* _THE DATA_:
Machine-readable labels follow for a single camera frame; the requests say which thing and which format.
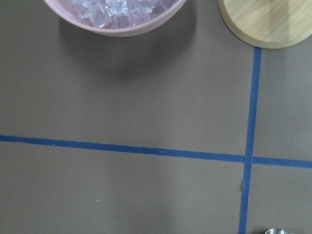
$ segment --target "blue tape strip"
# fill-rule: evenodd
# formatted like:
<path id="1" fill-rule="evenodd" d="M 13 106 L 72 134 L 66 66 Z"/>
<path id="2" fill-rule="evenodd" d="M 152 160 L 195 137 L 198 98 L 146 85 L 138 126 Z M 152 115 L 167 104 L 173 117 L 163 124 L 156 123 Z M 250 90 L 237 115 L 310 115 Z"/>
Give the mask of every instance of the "blue tape strip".
<path id="1" fill-rule="evenodd" d="M 271 157 L 253 157 L 253 163 L 272 166 L 312 168 L 312 161 L 279 159 Z"/>
<path id="2" fill-rule="evenodd" d="M 244 156 L 240 155 L 227 155 L 227 154 L 215 154 L 215 153 L 183 151 L 183 150 L 169 150 L 169 149 L 158 149 L 158 148 L 147 148 L 136 146 L 88 143 L 80 141 L 53 140 L 53 139 L 28 138 L 28 137 L 5 136 L 5 135 L 0 135 L 0 141 L 23 142 L 26 144 L 35 144 L 35 145 L 49 145 L 68 148 L 115 151 L 135 154 L 199 158 L 199 159 L 209 159 L 228 162 L 244 162 Z"/>
<path id="3" fill-rule="evenodd" d="M 255 129 L 255 119 L 256 119 L 256 112 L 257 112 L 260 64 L 261 64 L 261 48 L 255 47 L 254 54 L 253 54 L 253 75 L 252 75 L 252 83 L 251 83 L 251 91 L 250 91 L 245 164 L 244 164 L 244 175 L 243 175 L 244 190 L 241 196 L 240 219 L 239 219 L 239 226 L 238 226 L 239 234 L 245 234 L 246 226 L 247 226 L 248 200 L 249 200 L 249 188 L 250 188 L 250 179 L 251 179 L 252 163 L 253 163 L 254 129 Z"/>

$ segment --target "vertical blue line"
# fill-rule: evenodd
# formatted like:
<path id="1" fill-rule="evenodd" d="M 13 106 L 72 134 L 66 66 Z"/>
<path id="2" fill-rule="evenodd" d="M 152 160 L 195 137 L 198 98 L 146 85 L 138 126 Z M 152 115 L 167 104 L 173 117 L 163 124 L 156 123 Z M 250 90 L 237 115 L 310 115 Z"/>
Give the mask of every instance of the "vertical blue line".
<path id="1" fill-rule="evenodd" d="M 240 203 L 240 219 L 238 234 L 245 234 L 247 227 L 247 213 L 248 213 L 248 200 L 249 200 L 249 188 L 252 173 L 252 162 L 253 162 L 253 150 L 254 150 L 254 129 L 257 112 L 257 101 L 258 101 L 258 88 L 259 88 L 259 77 L 260 77 L 260 64 L 261 64 L 261 48 L 255 47 L 253 54 L 253 74 L 250 91 L 250 102 L 249 102 L 249 115 L 248 115 L 248 126 L 247 126 L 247 139 L 246 139 L 246 150 L 245 150 L 245 164 L 244 164 L 244 175 L 243 175 L 243 192 Z"/>

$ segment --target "bowl rim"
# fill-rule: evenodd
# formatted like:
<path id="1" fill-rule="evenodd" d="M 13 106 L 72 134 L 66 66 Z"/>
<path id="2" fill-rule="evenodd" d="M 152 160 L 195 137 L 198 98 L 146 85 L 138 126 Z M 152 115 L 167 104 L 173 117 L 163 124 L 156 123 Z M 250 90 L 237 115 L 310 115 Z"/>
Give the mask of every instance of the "bowl rim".
<path id="1" fill-rule="evenodd" d="M 44 0 L 45 3 L 60 17 L 65 19 L 66 21 L 89 31 L 97 32 L 97 33 L 107 33 L 107 34 L 119 34 L 119 33 L 129 33 L 132 31 L 142 30 L 143 28 L 148 27 L 150 24 L 157 24 L 161 19 L 170 18 L 184 3 L 186 0 L 177 0 L 177 2 L 170 7 L 168 10 L 160 14 L 159 16 L 155 17 L 154 19 L 149 20 L 148 22 L 128 27 L 128 28 L 120 28 L 120 29 L 103 29 L 103 28 L 96 28 L 92 26 L 85 25 L 80 23 L 72 18 L 68 17 L 66 14 L 62 13 L 55 5 L 55 0 Z"/>

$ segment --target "pink bowl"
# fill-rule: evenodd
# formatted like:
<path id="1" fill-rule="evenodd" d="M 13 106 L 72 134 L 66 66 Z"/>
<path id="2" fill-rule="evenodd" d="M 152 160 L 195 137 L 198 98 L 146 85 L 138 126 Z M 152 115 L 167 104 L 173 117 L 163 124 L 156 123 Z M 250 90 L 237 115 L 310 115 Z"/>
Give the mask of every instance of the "pink bowl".
<path id="1" fill-rule="evenodd" d="M 66 21 L 86 30 L 89 30 L 94 33 L 99 33 L 108 36 L 114 37 L 128 37 L 128 36 L 135 36 L 139 34 L 143 34 L 149 32 L 168 19 L 170 19 L 185 3 L 186 0 L 178 0 L 172 7 L 170 7 L 167 11 L 162 13 L 161 15 L 157 16 L 156 18 L 150 20 L 149 22 L 129 27 L 129 28 L 121 28 L 121 29 L 101 29 L 95 28 L 91 25 L 88 25 L 87 22 L 80 20 L 73 8 L 68 4 L 67 0 L 44 0 L 48 6 L 55 11 L 59 16 L 61 16 Z"/>

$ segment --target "wooden board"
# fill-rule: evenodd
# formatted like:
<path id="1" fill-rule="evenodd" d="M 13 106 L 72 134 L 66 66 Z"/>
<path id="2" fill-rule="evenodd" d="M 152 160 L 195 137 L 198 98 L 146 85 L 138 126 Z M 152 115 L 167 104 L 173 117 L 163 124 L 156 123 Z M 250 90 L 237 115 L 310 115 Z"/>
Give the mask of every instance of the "wooden board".
<path id="1" fill-rule="evenodd" d="M 262 48 L 283 48 L 312 34 L 312 0 L 218 0 L 228 28 Z"/>

* _TASK PROMPT_: Output each entry above word for word. The pictures stay out.

* _YOUR SOLUTION_:
Machine-readable labels follow for a single camera frame; the requests say which thing and which format.
$ segment --target "blue tape strip"
# fill-rule: evenodd
# formatted like:
<path id="1" fill-rule="evenodd" d="M 13 106 L 72 134 L 66 66 Z"/>
<path id="2" fill-rule="evenodd" d="M 152 160 L 195 137 L 198 98 L 146 85 L 138 126 Z M 152 115 L 167 104 L 173 117 L 163 124 L 156 123 Z M 250 90 L 237 115 L 310 115 Z"/>
Give the mask of every instance of the "blue tape strip".
<path id="1" fill-rule="evenodd" d="M 271 157 L 253 157 L 253 163 L 272 166 L 312 168 L 312 161 L 279 159 Z"/>
<path id="2" fill-rule="evenodd" d="M 244 156 L 240 155 L 227 155 L 227 154 L 215 154 L 215 153 L 183 151 L 183 150 L 169 150 L 169 149 L 158 149 L 158 148 L 147 148 L 136 146 L 88 143 L 80 141 L 53 140 L 53 139 L 28 138 L 28 137 L 5 136 L 5 135 L 0 135 L 0 141 L 23 142 L 26 144 L 35 144 L 35 145 L 49 145 L 68 148 L 115 151 L 135 154 L 199 158 L 199 159 L 209 159 L 228 162 L 244 162 Z"/>
<path id="3" fill-rule="evenodd" d="M 255 129 L 255 119 L 256 119 L 256 112 L 257 112 L 260 64 L 261 64 L 261 48 L 255 47 L 254 54 L 253 54 L 253 75 L 252 75 L 252 83 L 251 83 L 251 91 L 250 91 L 245 164 L 244 164 L 244 175 L 243 175 L 244 190 L 241 196 L 240 219 L 239 219 L 239 226 L 238 226 L 239 234 L 245 234 L 246 226 L 247 226 L 248 200 L 249 200 L 249 188 L 250 188 L 250 179 L 251 179 L 252 163 L 253 163 L 254 129 Z"/>

$ segment --target "vertical blue line"
# fill-rule: evenodd
# formatted like:
<path id="1" fill-rule="evenodd" d="M 13 106 L 72 134 L 66 66 Z"/>
<path id="2" fill-rule="evenodd" d="M 152 160 L 195 137 L 198 98 L 146 85 L 138 126 Z M 152 115 L 167 104 L 173 117 L 163 124 L 156 123 Z M 250 90 L 237 115 L 310 115 Z"/>
Give the mask of every instance of the "vertical blue line".
<path id="1" fill-rule="evenodd" d="M 240 203 L 240 219 L 238 234 L 245 234 L 247 227 L 247 213 L 248 213 L 248 200 L 249 200 L 249 188 L 252 173 L 252 162 L 253 162 L 253 150 L 254 150 L 254 129 L 257 112 L 257 101 L 258 101 L 258 88 L 259 88 L 259 77 L 260 77 L 260 64 L 261 64 L 261 48 L 255 47 L 253 54 L 253 74 L 250 91 L 250 102 L 249 102 L 249 115 L 248 115 L 248 126 L 247 126 L 247 139 L 246 139 L 246 150 L 245 150 L 245 164 L 244 164 L 244 175 L 243 175 L 243 192 Z"/>

$ segment --target "bowl rim"
# fill-rule: evenodd
# formatted like:
<path id="1" fill-rule="evenodd" d="M 13 106 L 72 134 L 66 66 Z"/>
<path id="2" fill-rule="evenodd" d="M 152 160 L 195 137 L 198 98 L 146 85 L 138 126 Z M 152 115 L 167 104 L 173 117 L 163 124 L 156 123 Z M 250 90 L 237 115 L 310 115 Z"/>
Give the mask of every instance of the "bowl rim".
<path id="1" fill-rule="evenodd" d="M 44 0 L 45 3 L 60 17 L 65 19 L 66 21 L 89 31 L 97 32 L 97 33 L 107 33 L 107 34 L 119 34 L 119 33 L 129 33 L 132 31 L 142 30 L 143 28 L 148 27 L 150 24 L 157 24 L 161 19 L 170 18 L 184 3 L 186 0 L 177 0 L 177 2 L 170 7 L 168 10 L 160 14 L 159 16 L 155 17 L 154 19 L 149 20 L 148 22 L 128 27 L 128 28 L 120 28 L 120 29 L 103 29 L 103 28 L 96 28 L 92 26 L 85 25 L 80 23 L 72 18 L 68 17 L 66 14 L 62 13 L 55 5 L 55 0 Z"/>

$ segment --target "pink bowl"
# fill-rule: evenodd
# formatted like:
<path id="1" fill-rule="evenodd" d="M 13 106 L 72 134 L 66 66 Z"/>
<path id="2" fill-rule="evenodd" d="M 152 160 L 195 137 L 198 98 L 146 85 L 138 126 Z M 152 115 L 167 104 L 173 117 L 163 124 L 156 123 Z M 250 90 L 237 115 L 310 115 Z"/>
Give the mask of every instance of the "pink bowl".
<path id="1" fill-rule="evenodd" d="M 66 21 L 86 30 L 89 30 L 94 33 L 99 33 L 108 36 L 114 37 L 128 37 L 128 36 L 135 36 L 139 34 L 143 34 L 149 32 L 168 19 L 170 19 L 185 3 L 186 0 L 178 0 L 172 7 L 170 7 L 167 11 L 162 13 L 161 15 L 157 16 L 156 18 L 150 20 L 149 22 L 129 27 L 129 28 L 121 28 L 121 29 L 101 29 L 95 28 L 91 25 L 88 25 L 87 22 L 80 20 L 73 8 L 68 4 L 67 0 L 44 0 L 48 6 L 55 11 L 59 16 L 61 16 Z"/>

$ segment --target "wooden board"
# fill-rule: evenodd
# formatted like:
<path id="1" fill-rule="evenodd" d="M 13 106 L 72 134 L 66 66 Z"/>
<path id="2" fill-rule="evenodd" d="M 152 160 L 195 137 L 198 98 L 146 85 L 138 126 Z M 152 115 L 167 104 L 173 117 L 163 124 L 156 123 Z M 250 90 L 237 115 L 310 115 Z"/>
Give the mask of every instance of the "wooden board".
<path id="1" fill-rule="evenodd" d="M 262 48 L 283 48 L 312 34 L 312 0 L 218 0 L 228 28 Z"/>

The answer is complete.